From the data below, copy out every line in which the word "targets" occurs.

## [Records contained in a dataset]
......

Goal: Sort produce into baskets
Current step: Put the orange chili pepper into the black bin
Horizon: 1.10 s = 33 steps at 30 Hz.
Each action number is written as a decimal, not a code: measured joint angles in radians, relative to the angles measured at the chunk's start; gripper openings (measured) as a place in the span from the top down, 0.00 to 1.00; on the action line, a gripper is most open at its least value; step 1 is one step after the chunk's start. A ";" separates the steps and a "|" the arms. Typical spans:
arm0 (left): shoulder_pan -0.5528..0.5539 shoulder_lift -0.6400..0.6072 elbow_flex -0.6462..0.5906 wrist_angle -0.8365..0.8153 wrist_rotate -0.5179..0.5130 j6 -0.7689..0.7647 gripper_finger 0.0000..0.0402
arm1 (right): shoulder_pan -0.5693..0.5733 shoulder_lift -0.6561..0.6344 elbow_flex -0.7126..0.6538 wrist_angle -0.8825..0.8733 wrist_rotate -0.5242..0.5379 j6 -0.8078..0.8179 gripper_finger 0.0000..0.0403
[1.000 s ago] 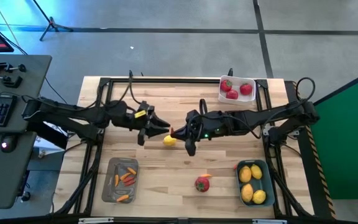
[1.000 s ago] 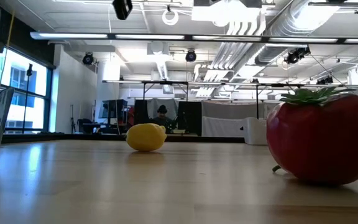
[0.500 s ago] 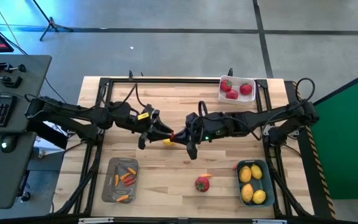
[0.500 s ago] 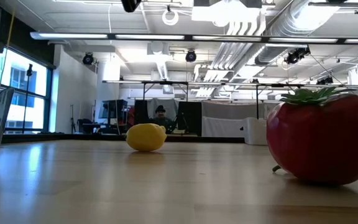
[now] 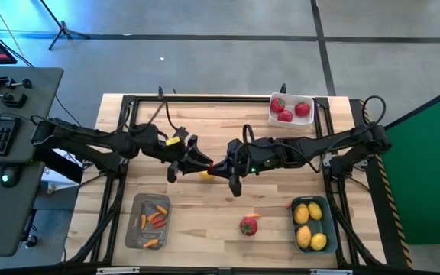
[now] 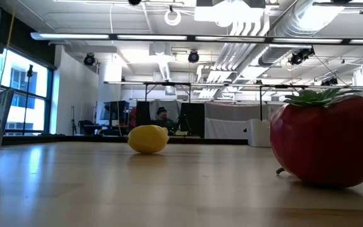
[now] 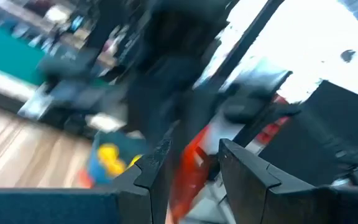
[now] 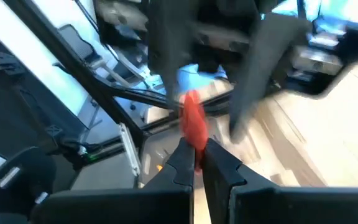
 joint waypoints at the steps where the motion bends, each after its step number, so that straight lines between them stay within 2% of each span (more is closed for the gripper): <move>1: 0.001 0.000 0.007 0.016 0.014 -0.001 0.70 | -0.002 0.003 -0.002 -0.010 -0.001 0.000 1.00; 5: 0.014 -0.001 0.006 0.029 0.055 -0.033 0.70 | -0.003 0.009 -0.006 -0.013 -0.004 0.005 1.00; 10: 0.014 0.003 0.005 -0.012 0.060 -0.051 0.70 | -0.002 0.004 -0.004 -0.014 -0.011 0.008 1.00; 18: 0.015 0.003 0.004 -0.022 -0.015 -0.011 0.70 | -0.002 0.004 -0.004 -0.010 -0.010 0.009 1.00; 25: 0.071 -0.029 0.000 -0.027 -0.033 0.008 0.70 | 0.008 0.003 -0.002 0.004 -0.022 0.025 1.00; 30: 0.088 -0.040 0.000 -0.029 0.062 -0.013 0.70 | 0.017 0.001 -0.002 0.002 -0.020 0.027 1.00; 33: 0.074 -0.035 0.000 -0.026 0.085 -0.011 0.70 | 0.017 0.001 -0.002 0.001 -0.017 0.027 1.00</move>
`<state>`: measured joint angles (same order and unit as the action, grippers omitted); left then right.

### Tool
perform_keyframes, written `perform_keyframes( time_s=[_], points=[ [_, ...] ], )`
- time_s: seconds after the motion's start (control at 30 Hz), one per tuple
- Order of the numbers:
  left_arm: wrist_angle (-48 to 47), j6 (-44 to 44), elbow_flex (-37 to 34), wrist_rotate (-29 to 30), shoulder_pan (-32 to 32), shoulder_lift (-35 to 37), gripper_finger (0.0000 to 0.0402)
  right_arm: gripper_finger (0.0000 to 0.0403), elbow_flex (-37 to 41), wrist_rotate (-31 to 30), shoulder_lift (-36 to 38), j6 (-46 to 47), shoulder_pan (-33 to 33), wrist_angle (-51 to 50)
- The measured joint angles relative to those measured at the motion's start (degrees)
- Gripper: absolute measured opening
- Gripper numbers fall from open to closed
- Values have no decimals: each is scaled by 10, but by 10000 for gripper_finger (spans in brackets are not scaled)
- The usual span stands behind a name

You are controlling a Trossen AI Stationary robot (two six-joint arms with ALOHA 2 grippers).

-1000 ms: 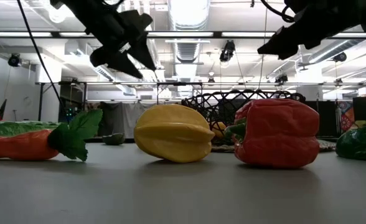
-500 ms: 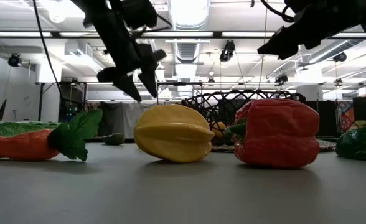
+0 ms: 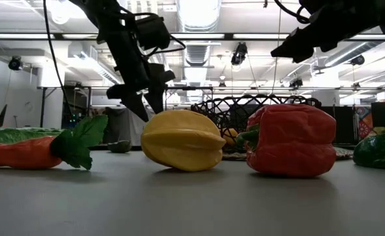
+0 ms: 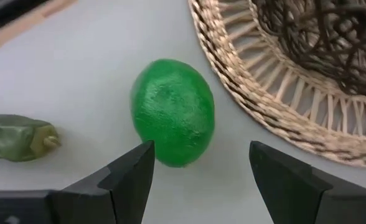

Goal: Build produce basket
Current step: Put the green lime into the basket

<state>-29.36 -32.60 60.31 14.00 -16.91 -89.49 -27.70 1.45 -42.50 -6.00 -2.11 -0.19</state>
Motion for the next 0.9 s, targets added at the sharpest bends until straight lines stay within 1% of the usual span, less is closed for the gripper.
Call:
perform_keyframes(
  time_s=[0.1, 0.17, 0.3, 0.43, 0.5, 0.57, 0.77, 0.9],
  points=[
    [1, 9, 0, -5, 0, 0, 246, 201, 0, 0, 0, 0, 0, 0],
    [3, 17, 0, -4, 0, 0, 253, 201, 0, 0, 0, 0, 0, 0],
    [8, 21, 0, 14, -1, 0, 289, 201, 1, 0, 0, 0, 0, 0],
    [12, 21, -6, 16, -7, 0, 329, 201, 1, 0, 0, 0, 0, 0],
    [34, 21, -16, 17, -9, 0, 341, 201, 1, 0, 0, 0, 0, 0],
    [63, 22, -26, 20, -10, -3, 344, 201, 1, 0, 0, 0, 0, 0],
    [109, 53, -26, 30, -17, -36, 345, 201, 1, 0, 0, 5, 0, 0],
    [120, 61, -23, 30, -25, -61, 345, 201, 2, -1, 0, 5, 0, 0]
  ],
)
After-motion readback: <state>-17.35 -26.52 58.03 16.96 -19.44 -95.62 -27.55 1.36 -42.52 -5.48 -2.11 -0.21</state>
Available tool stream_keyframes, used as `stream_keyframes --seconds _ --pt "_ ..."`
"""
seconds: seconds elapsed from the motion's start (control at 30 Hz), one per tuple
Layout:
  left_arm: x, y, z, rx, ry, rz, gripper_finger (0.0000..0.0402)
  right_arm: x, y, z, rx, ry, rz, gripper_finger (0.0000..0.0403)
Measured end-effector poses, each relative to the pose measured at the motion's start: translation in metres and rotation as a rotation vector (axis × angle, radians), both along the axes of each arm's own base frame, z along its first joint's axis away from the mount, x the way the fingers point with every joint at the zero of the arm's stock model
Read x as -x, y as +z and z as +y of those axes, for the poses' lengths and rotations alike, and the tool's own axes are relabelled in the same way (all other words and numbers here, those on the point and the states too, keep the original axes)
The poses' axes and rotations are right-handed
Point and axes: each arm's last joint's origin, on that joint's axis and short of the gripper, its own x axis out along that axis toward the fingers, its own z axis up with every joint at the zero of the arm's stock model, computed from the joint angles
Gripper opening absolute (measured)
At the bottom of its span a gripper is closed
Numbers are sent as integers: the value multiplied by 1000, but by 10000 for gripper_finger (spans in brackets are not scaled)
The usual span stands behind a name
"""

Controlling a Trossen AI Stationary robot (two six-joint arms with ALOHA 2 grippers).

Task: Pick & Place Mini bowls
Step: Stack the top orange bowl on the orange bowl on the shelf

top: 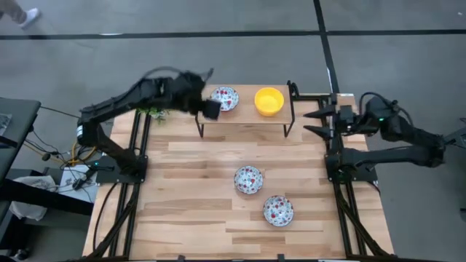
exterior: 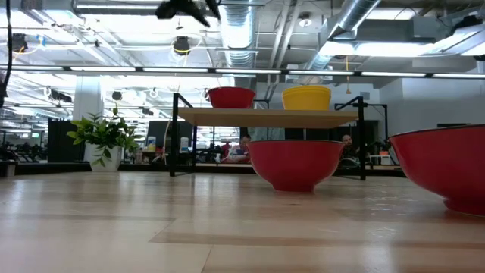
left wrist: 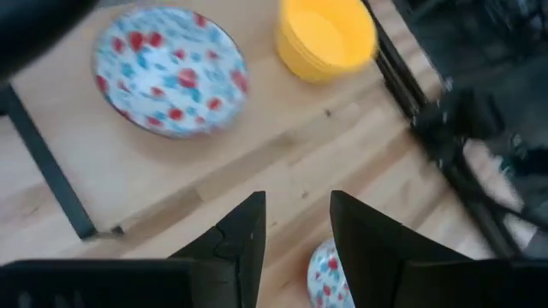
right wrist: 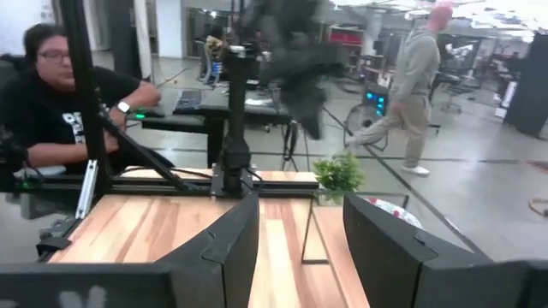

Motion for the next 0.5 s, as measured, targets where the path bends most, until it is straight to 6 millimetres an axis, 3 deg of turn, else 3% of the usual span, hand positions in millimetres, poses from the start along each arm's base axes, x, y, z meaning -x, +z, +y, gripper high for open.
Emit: stream_keyframes --seconds 0.13,0.27,0.5 --pt "-6 -10 -40 -70 -82 26 131 20 -4 3 -40 0 -37 160" --pt "-12 -31 -73 -90 -169 53 131 30 -24 4 -82 2 -90 162" --pt "-28 -72 -110 -87 -276 -34 131 38 -66 6 -182 11 -174 160"
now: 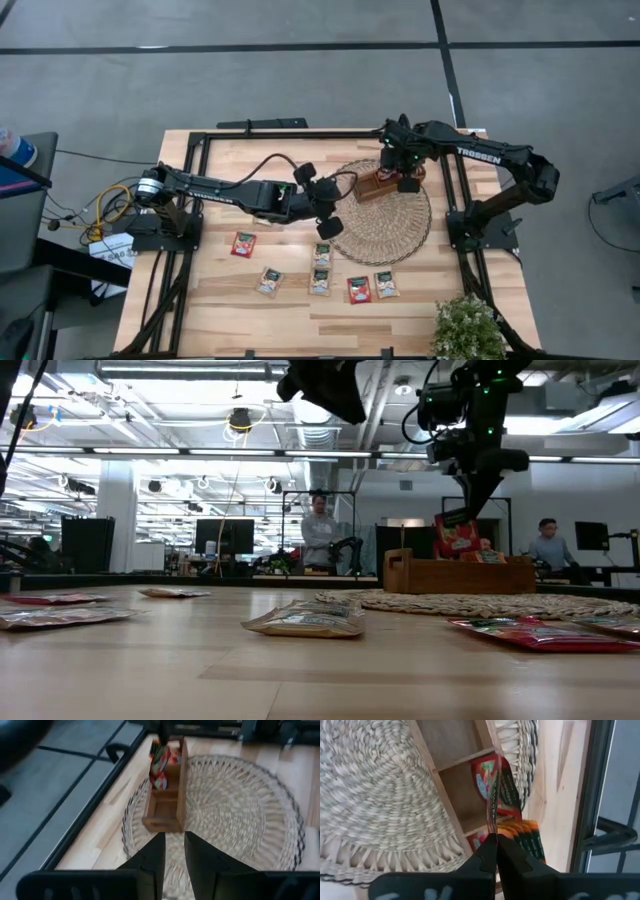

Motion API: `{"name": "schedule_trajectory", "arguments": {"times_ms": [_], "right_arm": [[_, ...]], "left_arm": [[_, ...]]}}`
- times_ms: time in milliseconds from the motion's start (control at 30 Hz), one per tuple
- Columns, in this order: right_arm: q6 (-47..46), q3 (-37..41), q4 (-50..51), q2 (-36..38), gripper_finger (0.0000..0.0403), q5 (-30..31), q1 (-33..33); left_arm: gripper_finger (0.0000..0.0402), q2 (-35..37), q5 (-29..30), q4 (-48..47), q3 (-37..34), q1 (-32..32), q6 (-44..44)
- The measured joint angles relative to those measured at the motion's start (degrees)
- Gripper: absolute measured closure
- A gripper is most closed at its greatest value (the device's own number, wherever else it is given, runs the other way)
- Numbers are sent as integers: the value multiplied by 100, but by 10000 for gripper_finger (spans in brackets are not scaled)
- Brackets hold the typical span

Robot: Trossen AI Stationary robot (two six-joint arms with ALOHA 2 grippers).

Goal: Pick & Place Tea
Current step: Put the red tea pack into the middle compartment of the brown organizer

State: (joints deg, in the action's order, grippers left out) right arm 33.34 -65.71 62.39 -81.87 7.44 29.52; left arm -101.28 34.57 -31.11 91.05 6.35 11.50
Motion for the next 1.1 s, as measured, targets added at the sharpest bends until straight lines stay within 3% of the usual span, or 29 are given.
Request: {"name": "schedule_trajectory", "arguments": {"times_ms": [1100], "right_arm": [[573, 64, -128, -175, 403, -882, 485]], "left_arm": [[337, 0, -26, 188, 0, 7, 315]]}}
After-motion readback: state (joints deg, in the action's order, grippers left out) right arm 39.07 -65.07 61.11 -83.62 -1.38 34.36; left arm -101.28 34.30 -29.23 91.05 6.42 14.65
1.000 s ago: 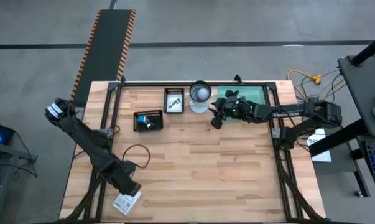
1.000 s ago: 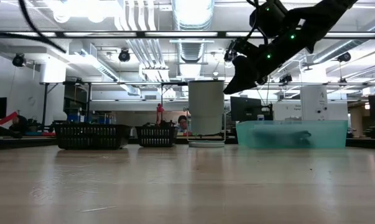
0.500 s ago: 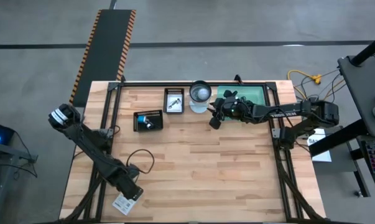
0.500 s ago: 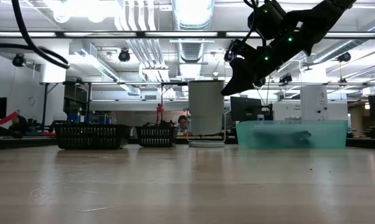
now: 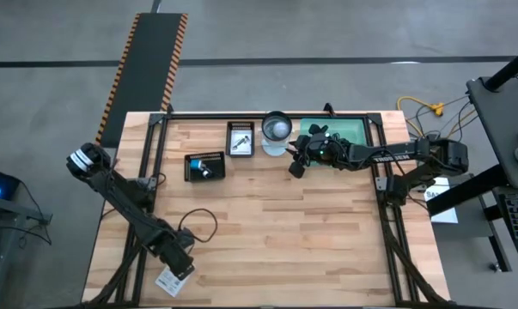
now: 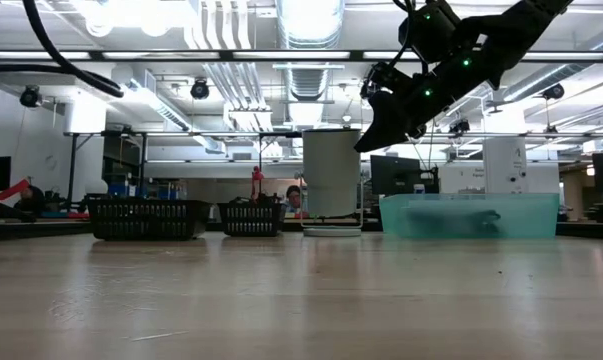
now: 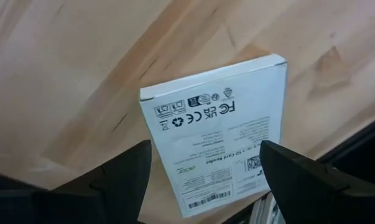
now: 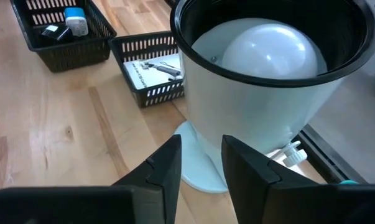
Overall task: Pick and place items into bin
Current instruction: Put the white box into the top black bin
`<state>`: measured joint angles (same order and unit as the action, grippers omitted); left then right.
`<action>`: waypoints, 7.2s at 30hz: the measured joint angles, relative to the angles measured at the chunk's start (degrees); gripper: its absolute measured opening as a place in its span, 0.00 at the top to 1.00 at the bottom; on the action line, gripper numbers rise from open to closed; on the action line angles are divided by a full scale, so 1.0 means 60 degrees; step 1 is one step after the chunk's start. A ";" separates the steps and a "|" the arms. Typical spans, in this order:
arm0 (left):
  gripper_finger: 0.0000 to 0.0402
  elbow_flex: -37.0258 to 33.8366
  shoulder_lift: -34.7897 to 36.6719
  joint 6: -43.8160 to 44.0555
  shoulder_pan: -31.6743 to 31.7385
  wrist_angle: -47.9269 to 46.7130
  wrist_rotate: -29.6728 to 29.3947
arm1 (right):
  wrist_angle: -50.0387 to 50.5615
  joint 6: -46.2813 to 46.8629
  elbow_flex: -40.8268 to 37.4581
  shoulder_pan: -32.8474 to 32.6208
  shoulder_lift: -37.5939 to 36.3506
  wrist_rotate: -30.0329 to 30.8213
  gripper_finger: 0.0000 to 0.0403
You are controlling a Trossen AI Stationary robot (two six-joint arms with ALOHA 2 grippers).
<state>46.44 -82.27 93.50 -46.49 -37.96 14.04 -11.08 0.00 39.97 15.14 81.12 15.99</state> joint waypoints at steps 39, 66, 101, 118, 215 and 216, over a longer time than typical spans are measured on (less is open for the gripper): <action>0.54 -0.1606 0.0028 -0.9049 0.0126 0.2407 -0.0324 | 0.0009 0.1080 0.0000 -0.0004 -0.0004 0.0004 0.76; 0.98 -0.2481 0.0005 -0.9155 0.0195 0.4027 0.1349 | 0.0006 0.1075 -0.0004 -0.0003 -0.0007 0.0004 0.78; 1.00 -0.2430 0.2407 -0.9230 0.1375 0.2414 0.0809 | 0.0009 0.0972 -0.0005 -0.0002 -0.0007 0.0004 0.82; 1.00 -0.0972 0.4804 -0.9684 0.1758 -0.0966 -0.2472 | 0.0022 0.0982 -0.0004 -0.0004 -0.0007 0.0000 0.82; 1.00 -0.4626 0.1564 0.0281 0.0610 0.5262 -0.2427 | 0.0610 -0.9735 0.8604 -0.4958 0.8083 -0.4642 0.64; 1.00 -0.4626 0.1563 0.0295 0.0610 0.5269 -0.2639 | 0.0613 -0.9708 0.8604 -0.4958 0.8083 -0.4598 0.65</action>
<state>18.68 -72.89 95.27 -42.83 -6.35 -1.79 -7.41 -58.25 91.59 -14.61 129.62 -11.60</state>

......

## [Answer]
Motion for the next 0.9 s, targets added at the sharpest bends until straight lines stay within 1% of the usual span, less is closed for the gripper.
Motion for the next 0.5 s, as measured, targets where the path bends most, until it is straight to 6 millimetres an axis, 3 deg of turn, else 3% of the usual span, hand positions in millimetres, poses from the start along each arm's base axes, x, y, z meaning -x, +z, +y, gripper high for open.
Motion for the next 1.1 s, as measured, targets added at the sharpest bends until straight lines stay within 3% of the usual span, or 29 are given.

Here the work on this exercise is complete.